**Work task**
Copy the listing in full and exactly, omitting its images.

[[ Input data, beginning ]]

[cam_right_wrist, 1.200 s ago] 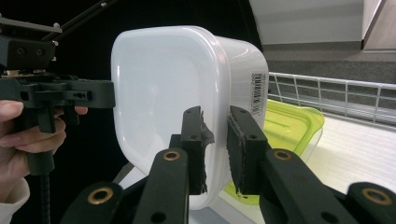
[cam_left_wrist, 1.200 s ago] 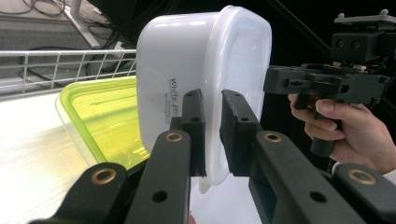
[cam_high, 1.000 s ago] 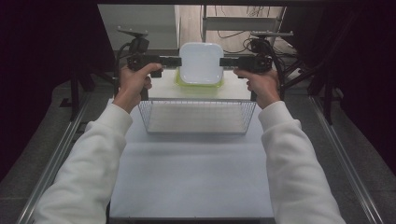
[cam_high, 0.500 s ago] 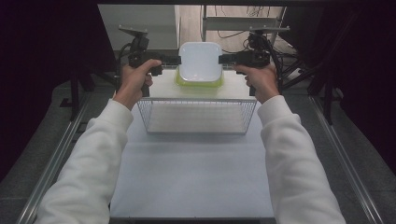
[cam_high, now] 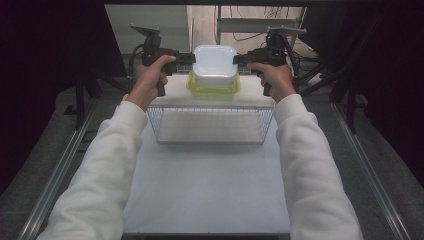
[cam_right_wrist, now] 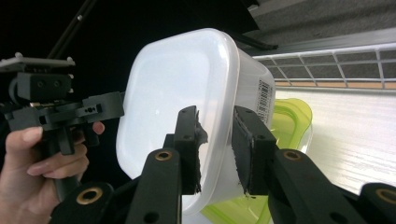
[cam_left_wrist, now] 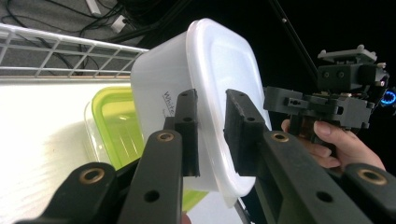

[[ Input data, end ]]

**Output for this exercise**
[cam_right_wrist, 1.200 s ago] 
[cam_left_wrist, 1.200 s ago] 
[cam_high, 1.000 s ago] 
[cam_high, 0.500 s ago] 
[cam_high, now] 
[cam_right_wrist, now] 
[cam_left_wrist, now] 

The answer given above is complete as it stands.